You need all of the links, not just the ones that start with http.

gilesaj001 · 09-23-2022, 10:10 PM

Quote:

Originally Posted by teckk

Another example with simple tools.

Code:

url="https://weather.gc.ca/city/pages/on-118_metric_e.html"

weatherData=$(curl "$url")

echo "$weatherData"

echo "$weatherData" | grep -io '<a[^>]\+href[ ]*=[ \t]*"[^"]\+"'

You need all of the links, not just the ones that start with http.

I tried your first two options and they had multiple errors. I am running on the command line and there is no gui installed on the server.
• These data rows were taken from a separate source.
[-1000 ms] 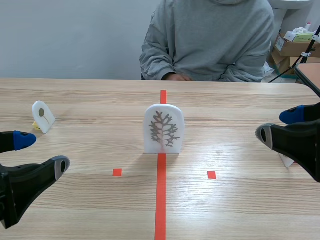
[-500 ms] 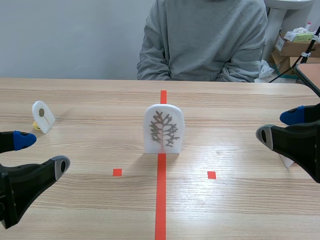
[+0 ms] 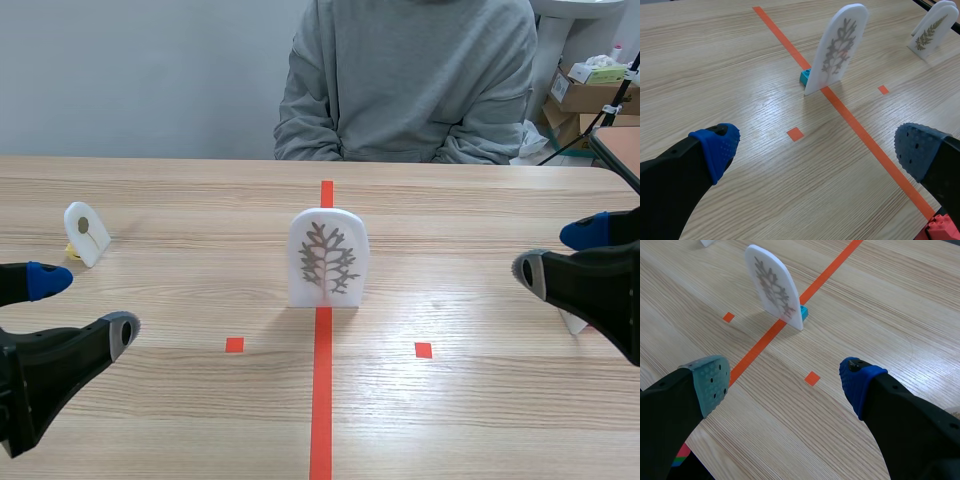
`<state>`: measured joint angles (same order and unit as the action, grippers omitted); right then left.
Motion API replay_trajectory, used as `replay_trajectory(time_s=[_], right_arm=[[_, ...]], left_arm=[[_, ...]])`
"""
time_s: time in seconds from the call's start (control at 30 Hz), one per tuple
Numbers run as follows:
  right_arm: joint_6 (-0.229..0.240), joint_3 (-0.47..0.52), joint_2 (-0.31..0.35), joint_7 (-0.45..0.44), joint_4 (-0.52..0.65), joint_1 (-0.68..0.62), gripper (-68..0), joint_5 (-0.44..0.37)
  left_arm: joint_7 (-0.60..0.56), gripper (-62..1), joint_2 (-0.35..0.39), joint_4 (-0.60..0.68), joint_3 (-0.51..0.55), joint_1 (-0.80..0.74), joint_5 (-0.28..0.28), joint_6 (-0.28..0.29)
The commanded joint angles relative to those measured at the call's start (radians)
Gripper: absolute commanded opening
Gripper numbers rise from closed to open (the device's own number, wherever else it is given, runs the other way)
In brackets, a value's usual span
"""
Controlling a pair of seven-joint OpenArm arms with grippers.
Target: Do the leaf sorting experiment
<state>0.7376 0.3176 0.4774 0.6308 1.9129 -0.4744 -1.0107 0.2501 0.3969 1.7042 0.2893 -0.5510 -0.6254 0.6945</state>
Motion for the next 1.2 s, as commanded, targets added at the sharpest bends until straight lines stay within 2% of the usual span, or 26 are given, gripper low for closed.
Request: replay_trajectory(time_s=[0.0, 0.13, 0.37, 0.6, 0.7, 0.8, 0.93, 1.17], right_arm=[[0.008, 0.002, 0.015, -0.009, -0.003, 0.02, -22.5, -0.007], [0.008, 0.002, 0.015, -0.009, -0.003, 0.02, -22.5, -0.004], [0.008, 0.002, 0.015, -0.01, -0.008, 0.02, -22.5, 0.073], [0.008, 0.001, 0.019, -0.063, -0.015, 0.057, -20.0, 0.225], [0.008, -0.027, 0.046, -0.1, -0.055, 0.117, -19.7, 0.287], [0.008, -0.095, 0.087, -0.115, -0.124, 0.208, -19.6, 0.333], [0.008, -0.248, 0.13, -0.137, -0.241, 0.365, -19.6, 0.378], [0.008, -0.582, 0.129, -0.128, -0.466, 0.663, -19.6, 0.399]], left_arm=[[-0.014, 1.4, 0.003, 0.023, 0.004, 0.0, -0.011, 0.002], [-0.014, 1.4, 0.003, 0.023, 0.004, 0.0, -0.011, 0.002], [-0.014, 1.4, 0.003, 0.023, 0.004, 0.0, -0.011, 0.002], [-0.014, 1.4, 0.003, 0.023, 0.004, 0.0, -0.011, 0.002], [-0.014, 1.4, 0.003, 0.023, 0.004, 0.0, -0.011, 0.002], [-0.014, 1.4, 0.002, 0.023, 0.004, 0.0, -0.011, 0.002], [-0.014, 1.4, 0.002, 0.023, 0.004, 0.0, -0.011, 0.002], [-0.005, 1.4, -0.006, 0.023, 0.003, 0.0, -0.01, 0.002]])
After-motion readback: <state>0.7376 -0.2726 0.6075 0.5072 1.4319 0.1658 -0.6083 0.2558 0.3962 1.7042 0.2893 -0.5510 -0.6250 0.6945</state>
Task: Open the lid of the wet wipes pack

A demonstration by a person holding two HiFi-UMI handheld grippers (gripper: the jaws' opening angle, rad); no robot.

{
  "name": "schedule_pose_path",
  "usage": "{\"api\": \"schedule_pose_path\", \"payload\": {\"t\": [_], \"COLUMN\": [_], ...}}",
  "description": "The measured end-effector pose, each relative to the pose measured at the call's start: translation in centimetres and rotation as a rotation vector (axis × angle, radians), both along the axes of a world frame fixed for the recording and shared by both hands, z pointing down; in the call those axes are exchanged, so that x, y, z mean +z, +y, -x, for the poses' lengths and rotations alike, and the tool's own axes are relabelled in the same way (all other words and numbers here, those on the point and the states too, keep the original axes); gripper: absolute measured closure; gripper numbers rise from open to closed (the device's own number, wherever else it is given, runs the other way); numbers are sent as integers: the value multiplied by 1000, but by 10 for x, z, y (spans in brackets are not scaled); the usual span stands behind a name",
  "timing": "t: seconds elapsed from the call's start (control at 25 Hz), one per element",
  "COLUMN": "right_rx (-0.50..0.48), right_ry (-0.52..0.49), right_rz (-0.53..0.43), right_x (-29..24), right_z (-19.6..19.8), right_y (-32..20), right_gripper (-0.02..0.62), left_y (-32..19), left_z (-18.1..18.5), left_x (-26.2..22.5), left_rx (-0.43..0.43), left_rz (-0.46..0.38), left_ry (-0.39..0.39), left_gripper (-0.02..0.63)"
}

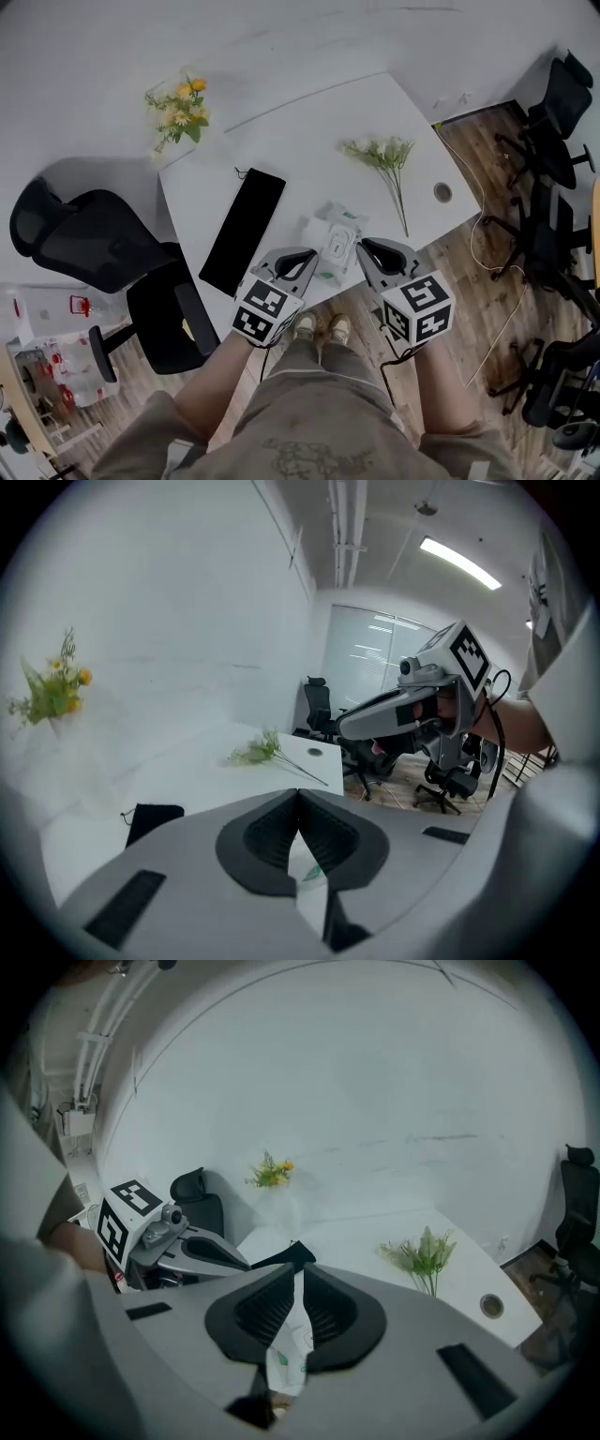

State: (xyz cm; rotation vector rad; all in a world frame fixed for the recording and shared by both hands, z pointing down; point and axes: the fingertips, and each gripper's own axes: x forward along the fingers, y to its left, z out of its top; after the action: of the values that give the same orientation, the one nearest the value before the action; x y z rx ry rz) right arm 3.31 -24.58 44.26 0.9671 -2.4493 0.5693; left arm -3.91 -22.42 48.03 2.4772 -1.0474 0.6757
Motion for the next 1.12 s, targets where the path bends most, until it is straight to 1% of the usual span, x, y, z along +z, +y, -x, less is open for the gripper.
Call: {"api": "schedule_pose_path", "payload": {"t": [0.2,0.4,0.56,0.76,0.84,1.12], "right_rx": [12,14,20,31,42,38], "right_ry": [-39,-68,-112,-151,-167,-168], "right_rz": [-91,-150,-190,-254,-266,-256], "right_x": [-47,-86,-108,-132,-139,-136], "right_z": [-14,-30,-42,-53,-57,-60], "right_y": [13,35,51,71,77,88], "right_gripper": [543,543,543,548,551,551], "left_y": [1,12,23,36,42,54], "left_z": [-13,-25,-38,-39,-39,-35], "left_x": [-55,-101,-128,-148,-153,-158], "left_rx": [19,39,69,80,79,66], "left_rz": [-74,-178,-199,-257,-266,-274], "left_ry": [52,22,53,21,24,26], "left_gripper": [589,589,589,589,589,589]}}
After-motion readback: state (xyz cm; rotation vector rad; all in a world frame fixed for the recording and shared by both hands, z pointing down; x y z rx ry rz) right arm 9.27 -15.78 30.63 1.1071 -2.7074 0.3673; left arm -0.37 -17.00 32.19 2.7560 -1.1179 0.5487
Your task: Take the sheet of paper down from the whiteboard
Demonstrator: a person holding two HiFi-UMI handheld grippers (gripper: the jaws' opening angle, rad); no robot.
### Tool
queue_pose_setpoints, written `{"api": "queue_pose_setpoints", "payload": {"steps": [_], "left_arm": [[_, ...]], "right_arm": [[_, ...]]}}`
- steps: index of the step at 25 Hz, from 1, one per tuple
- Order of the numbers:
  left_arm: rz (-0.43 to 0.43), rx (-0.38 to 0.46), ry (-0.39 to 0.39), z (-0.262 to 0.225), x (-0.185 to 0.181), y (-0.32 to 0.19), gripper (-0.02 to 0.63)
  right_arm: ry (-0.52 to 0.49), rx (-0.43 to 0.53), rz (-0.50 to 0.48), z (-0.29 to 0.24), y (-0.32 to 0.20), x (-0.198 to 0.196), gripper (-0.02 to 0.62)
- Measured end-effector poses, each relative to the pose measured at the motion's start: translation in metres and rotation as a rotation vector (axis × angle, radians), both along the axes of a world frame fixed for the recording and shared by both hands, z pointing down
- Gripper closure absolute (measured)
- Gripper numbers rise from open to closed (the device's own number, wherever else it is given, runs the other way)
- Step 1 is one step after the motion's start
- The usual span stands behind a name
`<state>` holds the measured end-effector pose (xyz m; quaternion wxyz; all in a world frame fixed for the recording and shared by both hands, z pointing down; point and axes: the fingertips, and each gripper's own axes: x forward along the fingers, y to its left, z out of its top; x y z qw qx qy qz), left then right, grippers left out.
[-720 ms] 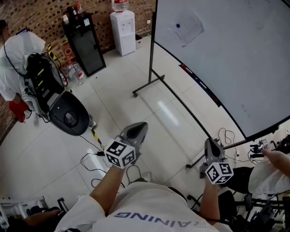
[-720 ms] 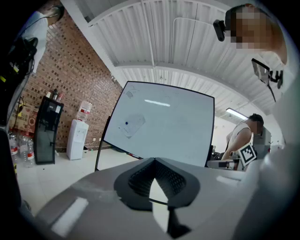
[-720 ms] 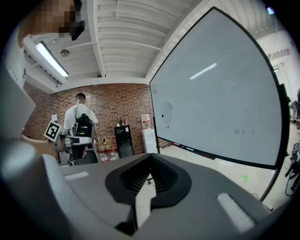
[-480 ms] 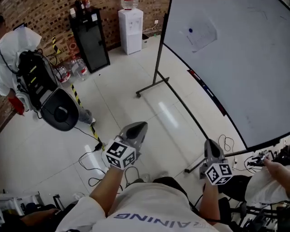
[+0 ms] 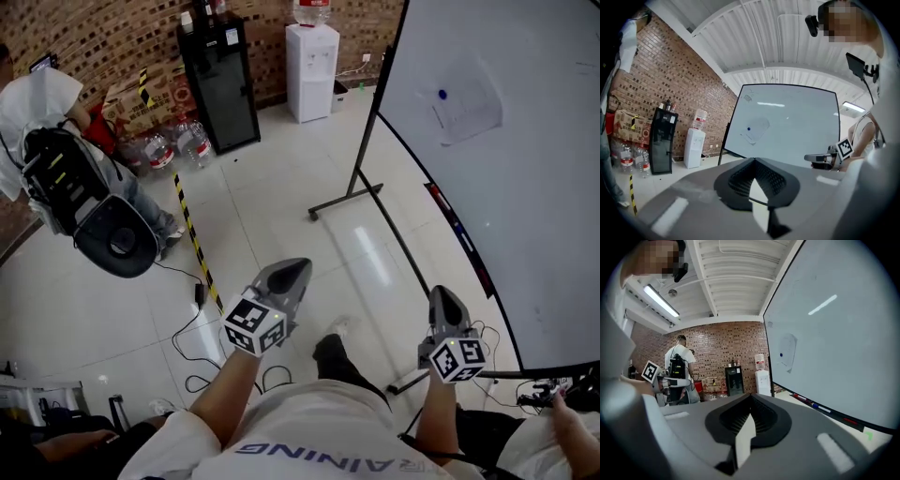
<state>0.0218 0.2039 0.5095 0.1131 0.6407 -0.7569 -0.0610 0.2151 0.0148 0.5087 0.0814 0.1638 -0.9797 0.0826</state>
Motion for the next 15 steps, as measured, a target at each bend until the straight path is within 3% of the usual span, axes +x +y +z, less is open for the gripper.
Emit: {"api": "queue_pose_setpoints", "payload": {"steps": [9, 15], "left_arm": [[-0.01, 0.023, -0.055, -0.039, -0.097, -0.129, 0.6], [0.021, 0.028, -0.061, -0.062, -0.13, -0.211, 0.6]], "right_arm": [[-0.076, 0.038, -0.013, -0.04, -0.126, -0.1, 0.589], [-0.121, 0.073, -0.022, -0.081, -0.196, -0.143, 0.589]]}}
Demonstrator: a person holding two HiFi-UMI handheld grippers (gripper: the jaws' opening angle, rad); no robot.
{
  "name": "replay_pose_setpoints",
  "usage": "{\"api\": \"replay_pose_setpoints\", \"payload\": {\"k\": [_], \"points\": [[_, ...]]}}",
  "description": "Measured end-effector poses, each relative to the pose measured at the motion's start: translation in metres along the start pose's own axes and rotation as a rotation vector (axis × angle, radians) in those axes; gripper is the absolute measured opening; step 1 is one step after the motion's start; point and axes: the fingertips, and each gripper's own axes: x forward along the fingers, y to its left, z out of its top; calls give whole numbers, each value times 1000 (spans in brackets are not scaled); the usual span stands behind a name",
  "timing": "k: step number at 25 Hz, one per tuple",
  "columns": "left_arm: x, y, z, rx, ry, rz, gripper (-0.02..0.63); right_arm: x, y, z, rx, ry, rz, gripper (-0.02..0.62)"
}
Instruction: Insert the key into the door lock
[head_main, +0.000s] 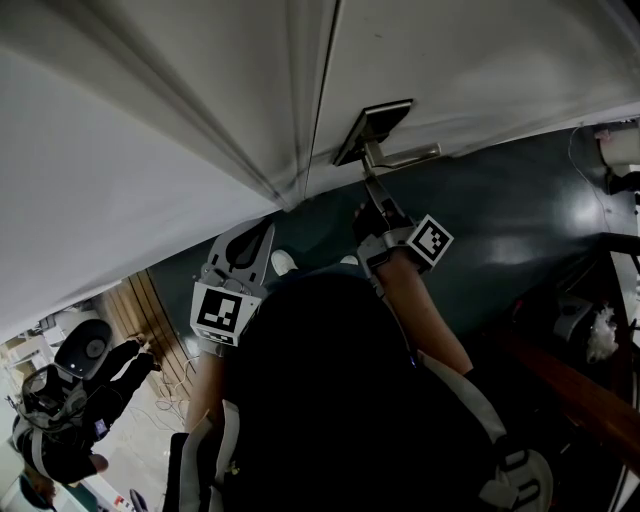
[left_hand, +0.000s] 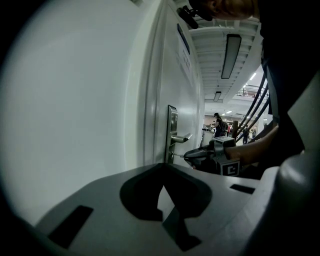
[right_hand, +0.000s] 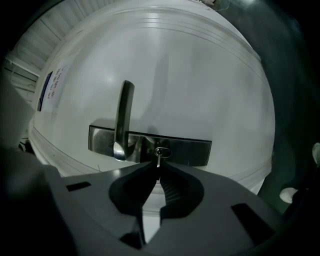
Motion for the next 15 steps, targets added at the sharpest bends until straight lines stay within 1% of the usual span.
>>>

This one ran and did show all the href links and there were a lot of them. Now all I need to find is the one that starts with

Code:

/warnings/report_e.html

and save the whole URL to a variable.

gilesaj001 · 09-30-2022, 10:03 PM

The script is working again. I found that when I updated pup to a new version it put it in a different place than the original and somehow because there were two versions of pup it didn't work. I deleted the old one and set the PATH to the new one and it works as it used to.

Thank you to those that tried to help. It must be exhausting to try and help and old fart like me that does not know programming.